|
Kepekaan Perspektif Perempuan Sunem
|
|
|
|
Bulan lalu kita menyimak keramahan perempuan Sunem. Kali ini kita akan menyoroti kepekaan perspektif dalam mengenali karakter sejati seseorang.
Ia berkata kepada suaminya, “Sesungguhnya aku sudah tahu bahwa orang yang selalu datang kepada kita itu adalah abdi Allah yang Kudus.” Kepekaan terhadap karakter orang lain ini merupakan unsure pokok kebesaran jiwa.
Perempuan ini tidak mengundang setiap orang yang lewat datang ke rumahnya. Ia mengenali siapa yang Allah tetapkan untuk menikmati hidangannya dan memperkaya keluarganya. Alkitab memperingatkan, ada orang-orang yang sepatutnya tidak anda undang untuk makan di rumah anda. 1 Korintus 5:11, “Tetapi yang kutuliskan kepada kamu ialah, supaya kamu jangan bergaul dengan orang, yang sekalipun menyebut dirinya saudara, adalah orang cabul,kikir, penyembah berhala, pemfitnah, pemabuk atau penipu; dengan orang yang demikian janganlah kamu sekali-kali makan bersama-sama.”

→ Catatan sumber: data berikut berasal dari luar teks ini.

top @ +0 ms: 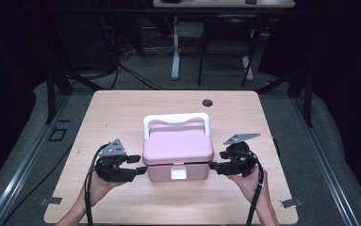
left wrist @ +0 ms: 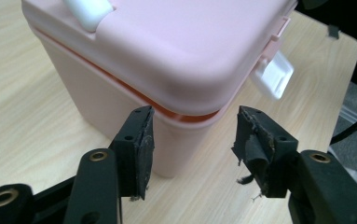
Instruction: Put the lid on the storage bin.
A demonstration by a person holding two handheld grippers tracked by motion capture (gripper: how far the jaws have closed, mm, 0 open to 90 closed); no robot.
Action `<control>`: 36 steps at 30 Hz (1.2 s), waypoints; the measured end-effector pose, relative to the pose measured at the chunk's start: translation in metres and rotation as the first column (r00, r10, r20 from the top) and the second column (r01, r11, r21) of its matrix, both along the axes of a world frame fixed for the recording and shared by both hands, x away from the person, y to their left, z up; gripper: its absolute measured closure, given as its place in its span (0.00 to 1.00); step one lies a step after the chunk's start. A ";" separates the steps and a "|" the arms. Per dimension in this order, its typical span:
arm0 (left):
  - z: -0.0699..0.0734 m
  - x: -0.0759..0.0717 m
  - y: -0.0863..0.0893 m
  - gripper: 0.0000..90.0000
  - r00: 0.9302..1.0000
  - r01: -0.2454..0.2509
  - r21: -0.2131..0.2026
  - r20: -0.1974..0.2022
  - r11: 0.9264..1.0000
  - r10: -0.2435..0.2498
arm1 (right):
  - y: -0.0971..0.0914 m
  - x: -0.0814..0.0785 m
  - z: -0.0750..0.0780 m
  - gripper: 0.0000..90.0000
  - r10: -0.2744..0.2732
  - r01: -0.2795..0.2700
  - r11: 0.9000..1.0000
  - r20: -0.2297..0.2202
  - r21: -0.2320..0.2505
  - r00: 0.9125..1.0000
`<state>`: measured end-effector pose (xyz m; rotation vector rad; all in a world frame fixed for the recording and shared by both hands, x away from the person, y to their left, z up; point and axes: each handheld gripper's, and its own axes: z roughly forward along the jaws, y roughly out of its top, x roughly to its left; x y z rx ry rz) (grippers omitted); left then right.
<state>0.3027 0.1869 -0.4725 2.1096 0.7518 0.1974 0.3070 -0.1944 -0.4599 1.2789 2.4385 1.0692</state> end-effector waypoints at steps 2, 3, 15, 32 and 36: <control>-0.005 -0.001 0.000 0.49 1.000 -0.009 0.015 0.000 1.000 0.009 | 0.000 -0.001 -0.005 0.41 -0.004 0.004 1.000 -0.009 -0.009 1.000; -0.007 -0.003 0.001 0.48 1.000 -0.014 0.014 0.000 1.000 0.014 | -0.001 -0.001 -0.008 0.40 -0.001 0.001 1.000 -0.018 -0.004 1.000; -0.034 0.000 0.034 0.19 0.992 -0.116 0.094 -0.047 0.989 0.121 | -0.024 -0.014 -0.033 0.18 -0.090 0.090 0.996 -0.024 -0.011 0.996; -0.082 -0.001 0.072 0.00 0.953 -0.282 0.239 -0.042 0.929 0.300 | -0.061 -0.018 -0.085 0.00 -0.229 0.227 0.972 -0.021 -0.053 0.973; -0.088 -0.002 0.078 0.00 0.944 -0.312 0.231 -0.037 0.922 0.328 | -0.065 -0.019 -0.091 0.00 -0.249 0.248 0.968 -0.024 -0.047 0.968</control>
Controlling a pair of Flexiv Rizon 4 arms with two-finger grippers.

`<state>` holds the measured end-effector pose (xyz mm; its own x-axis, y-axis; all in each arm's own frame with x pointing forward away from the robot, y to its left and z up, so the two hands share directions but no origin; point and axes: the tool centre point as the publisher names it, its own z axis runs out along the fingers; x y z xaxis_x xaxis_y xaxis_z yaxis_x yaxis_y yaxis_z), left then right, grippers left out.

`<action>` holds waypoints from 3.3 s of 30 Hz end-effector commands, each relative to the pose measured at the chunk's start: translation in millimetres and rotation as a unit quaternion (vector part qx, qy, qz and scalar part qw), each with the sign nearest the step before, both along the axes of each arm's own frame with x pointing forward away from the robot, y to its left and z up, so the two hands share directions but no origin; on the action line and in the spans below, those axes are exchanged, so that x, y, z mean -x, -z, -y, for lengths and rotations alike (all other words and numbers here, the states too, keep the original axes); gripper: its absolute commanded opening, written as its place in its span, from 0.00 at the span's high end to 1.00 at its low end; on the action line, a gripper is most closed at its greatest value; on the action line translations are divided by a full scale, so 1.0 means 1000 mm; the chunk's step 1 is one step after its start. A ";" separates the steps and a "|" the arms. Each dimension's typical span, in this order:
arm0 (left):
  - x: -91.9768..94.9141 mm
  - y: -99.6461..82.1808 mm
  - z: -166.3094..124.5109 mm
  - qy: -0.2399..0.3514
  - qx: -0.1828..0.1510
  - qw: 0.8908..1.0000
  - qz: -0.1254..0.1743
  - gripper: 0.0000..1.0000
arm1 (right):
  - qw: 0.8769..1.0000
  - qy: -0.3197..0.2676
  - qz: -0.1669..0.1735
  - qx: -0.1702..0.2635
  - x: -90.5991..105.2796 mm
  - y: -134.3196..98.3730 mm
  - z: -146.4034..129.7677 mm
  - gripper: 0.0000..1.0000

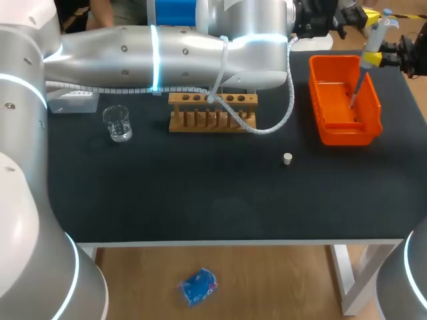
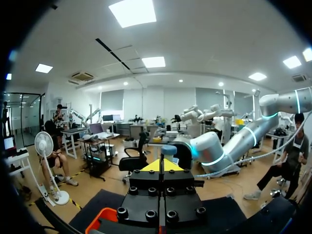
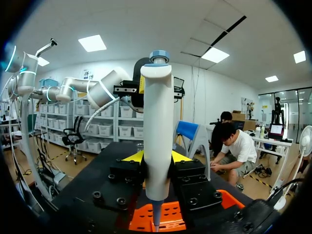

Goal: Invert the test tube, pick up the pipette, mount the tip to pipette, aspirate from beaker and dispense into the tube, eject the tip, return the pipette, and cap with the stopper.

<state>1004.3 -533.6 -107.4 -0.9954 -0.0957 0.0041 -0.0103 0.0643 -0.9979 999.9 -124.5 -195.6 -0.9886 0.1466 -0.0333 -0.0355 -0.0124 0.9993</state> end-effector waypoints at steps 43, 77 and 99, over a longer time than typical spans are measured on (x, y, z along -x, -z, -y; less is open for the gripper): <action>-0.007 -0.030 -0.007 -0.018 0.014 0.999 0.049 1.00 | 1.000 -0.004 0.001 0.000 -0.003 -0.007 0.000 1.00; -0.001 -0.045 -0.078 -0.073 0.008 0.997 0.038 0.00 | 1.000 -0.004 0.001 0.000 -0.003 -0.007 0.000 1.00; 0.084 -0.044 -0.188 -0.077 -0.001 0.997 0.021 0.00 | 0.998 -0.052 0.038 -0.024 0.043 -0.040 -0.080 1.00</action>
<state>944.9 -390.0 -58.1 -0.9707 -0.2382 -0.0322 0.0175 0.0636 -0.9978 967.8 -60.2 -162.1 -0.9940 0.0356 -0.1031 -0.1056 -0.0778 0.9914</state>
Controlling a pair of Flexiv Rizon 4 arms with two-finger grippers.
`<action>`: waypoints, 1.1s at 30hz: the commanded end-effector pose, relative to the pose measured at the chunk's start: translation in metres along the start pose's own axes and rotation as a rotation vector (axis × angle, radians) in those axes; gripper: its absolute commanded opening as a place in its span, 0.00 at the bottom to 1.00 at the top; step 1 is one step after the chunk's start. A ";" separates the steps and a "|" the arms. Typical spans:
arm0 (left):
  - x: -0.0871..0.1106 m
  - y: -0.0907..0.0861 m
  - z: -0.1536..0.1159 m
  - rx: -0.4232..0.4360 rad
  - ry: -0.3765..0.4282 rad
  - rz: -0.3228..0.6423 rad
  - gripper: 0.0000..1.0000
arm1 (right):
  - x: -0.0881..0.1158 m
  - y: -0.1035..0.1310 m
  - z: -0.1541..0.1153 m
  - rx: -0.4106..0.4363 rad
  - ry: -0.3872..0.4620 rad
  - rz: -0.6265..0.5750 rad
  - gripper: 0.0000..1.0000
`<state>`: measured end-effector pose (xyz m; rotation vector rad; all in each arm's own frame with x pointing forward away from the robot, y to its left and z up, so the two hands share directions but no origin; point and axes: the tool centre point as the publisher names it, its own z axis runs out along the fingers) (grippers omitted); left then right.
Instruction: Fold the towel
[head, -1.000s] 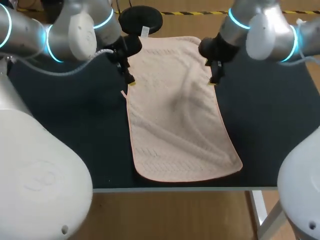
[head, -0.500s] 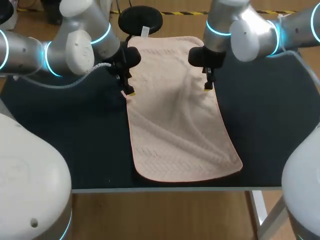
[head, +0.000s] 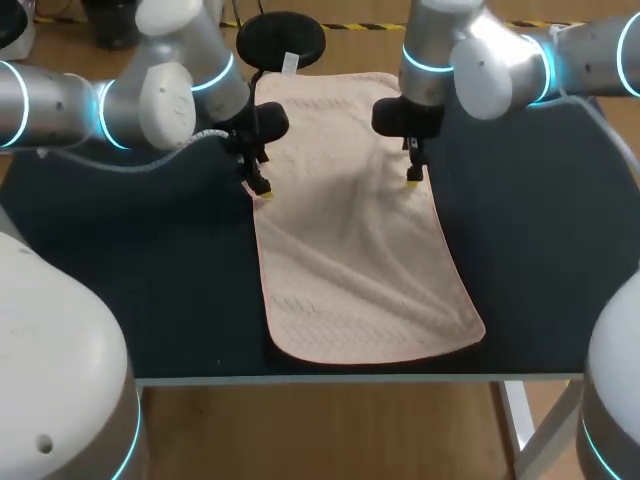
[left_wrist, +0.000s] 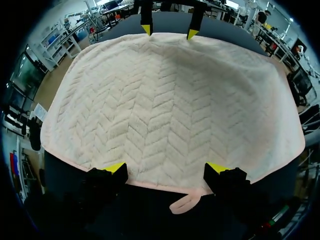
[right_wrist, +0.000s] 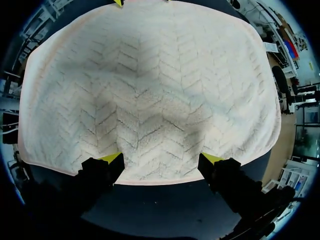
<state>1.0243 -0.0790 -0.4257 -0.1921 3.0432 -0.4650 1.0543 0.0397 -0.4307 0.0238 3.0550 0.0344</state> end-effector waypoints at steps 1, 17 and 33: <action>-0.005 -0.002 0.007 -0.002 0.014 0.012 1.00 | -0.002 -0.001 0.003 0.004 0.008 0.004 1.00; -0.008 -0.005 0.018 -0.016 0.043 0.022 1.00 | 0.005 -0.004 0.019 -0.002 0.049 0.017 1.00; -0.006 -0.003 0.018 0.033 0.038 0.009 0.00 | 0.011 -0.006 0.016 -0.014 0.058 0.021 0.00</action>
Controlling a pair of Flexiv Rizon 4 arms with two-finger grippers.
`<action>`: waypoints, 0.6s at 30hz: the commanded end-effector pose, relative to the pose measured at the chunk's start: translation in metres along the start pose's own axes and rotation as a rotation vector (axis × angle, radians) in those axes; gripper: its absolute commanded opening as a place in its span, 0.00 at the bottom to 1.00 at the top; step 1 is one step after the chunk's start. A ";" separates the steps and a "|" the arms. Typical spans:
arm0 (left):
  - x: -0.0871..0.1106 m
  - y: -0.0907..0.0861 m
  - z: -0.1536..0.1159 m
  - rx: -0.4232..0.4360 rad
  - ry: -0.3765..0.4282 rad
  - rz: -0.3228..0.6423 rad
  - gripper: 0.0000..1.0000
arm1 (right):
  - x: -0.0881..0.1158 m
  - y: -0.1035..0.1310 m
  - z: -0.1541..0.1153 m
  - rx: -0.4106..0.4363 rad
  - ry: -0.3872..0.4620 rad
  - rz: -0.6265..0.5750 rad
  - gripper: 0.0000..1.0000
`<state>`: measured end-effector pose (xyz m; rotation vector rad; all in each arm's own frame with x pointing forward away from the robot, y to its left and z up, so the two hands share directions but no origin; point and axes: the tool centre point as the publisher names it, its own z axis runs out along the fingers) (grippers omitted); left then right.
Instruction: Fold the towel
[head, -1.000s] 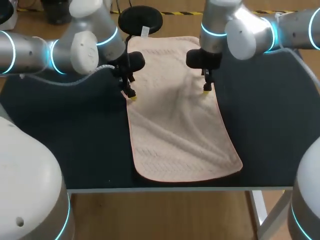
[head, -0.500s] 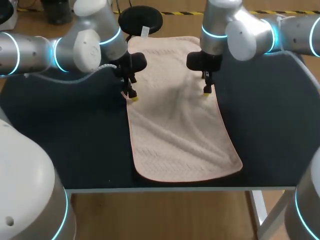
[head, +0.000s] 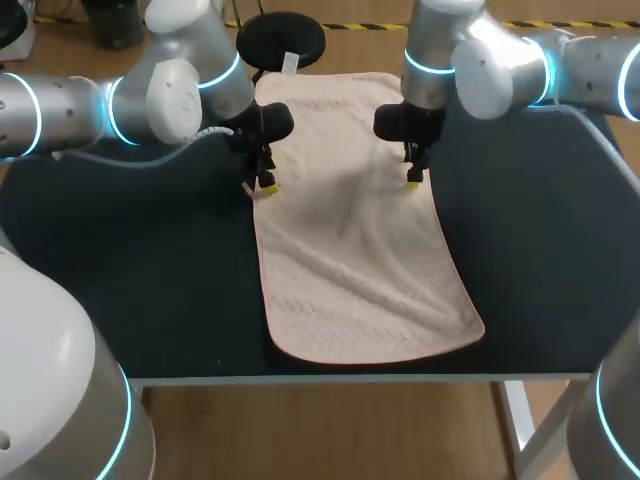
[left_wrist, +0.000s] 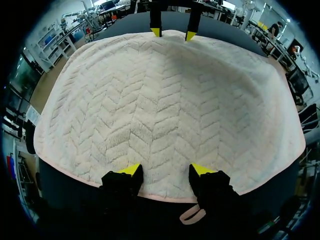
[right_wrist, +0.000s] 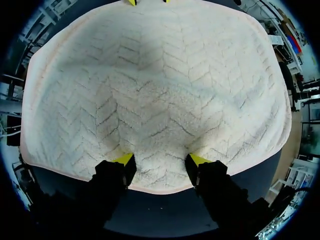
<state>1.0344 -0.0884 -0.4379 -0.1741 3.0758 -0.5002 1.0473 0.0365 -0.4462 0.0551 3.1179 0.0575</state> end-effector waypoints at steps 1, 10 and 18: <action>0.002 0.004 0.003 0.017 -0.001 0.002 0.00 | 0.003 -0.003 0.001 -0.002 -0.006 0.000 0.00; 0.009 0.004 -0.006 0.038 0.006 0.010 0.00 | 0.008 -0.003 -0.005 -0.016 -0.017 -0.010 0.00; 0.008 0.002 -0.021 0.047 0.000 0.013 0.00 | 0.005 -0.006 -0.021 -0.039 -0.052 -0.017 0.00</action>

Kita juga diperintahkan di dalam II Yohanes 10-11, “Jikalau seorang datang kepadamu dan ia tidak membawa ajaran ini, janganlah kamu menerima dia di dalam rumahmu dan janganlah memberi salam kepadanya. Sebab barang siapa memberi salam kepadanya, ia mendapat bagian dalam perbuatannya yang jahat.”
Kita menyatakan persetujuan dan penghargaan kepada orang-orang yang kita undang ke rumah kita. Penting bagi orang tua yang memperluas dunia mereka dan dunia anak-anak meraka mengajak tamu datang ke rumah. Namun, sangat penting pula untuk mengenali karakter orang-orang yang menjadi tamu tersebut.
Daud mengatakan bahwa ia akan menjadikan orang-orang yang saleh sebagai pahlawan di rumahnya. “Mataku tertuju kepada orang-orang yang setiawan di negeri, supaya mereka diam bersama-sama dengan aku” (Mazmur 101:6).
Bagaimana kita mengembangkan kepekaan terhadap karakter sejati seseorang? Perempuan Sunem ini mengungkapkan suatu rahasia. Kita melakukannya dengan melayani orang. Dengan menghidangkan makanan ia akan segera dapat mengenali sikap dan tindakan Elisa yang memancarkan krakter batiniahnya. Orang yang melayani sesamanya tahu bagaimana sebenarnya orang itu karena karakter sejati seseorang terungkap melalui caranya memperlakukan orang-orang yang melayaninya.
Perempuan Sunem ini dan suaminya hidup di dunia yang berbeda, namun jelas bahwa inisiatifnya dalam memenuhi kebutuhan orang lain membuat dirinya dan suaninya menjadi dekat. Ia tidak memohon, Maukah engkau membuatkan kamar untuk tamu kita?” Ia berkata, “Baiklah kita membuatkan kamar untuk tamu kita.” Dan dari proyek itu muncul suatu kehidupan baru bagi pasangan tersebut.
Keramahan juga terlihat dengan jelas dalam kehidupan jemaat mula-mula. Mereka pergi dari rumah ke rumah berbagi makanan dengan penuh sukacita. Mereka menggunakan waktu makan untuk memberitakan Firman Tuhan kepada orang lain dan mengajar orang-orang Kristen yang masih muda. Inilah kunci bagi pertumbuhan Gereja. Kebiasaan ini membuat para tetangga bertanya-tanya mengapa keluarga tertentu menjadi begitu popular secara tiba-tiba dan kemudian mengetahui bahwa mereka baru saja menjadi orang Kristen.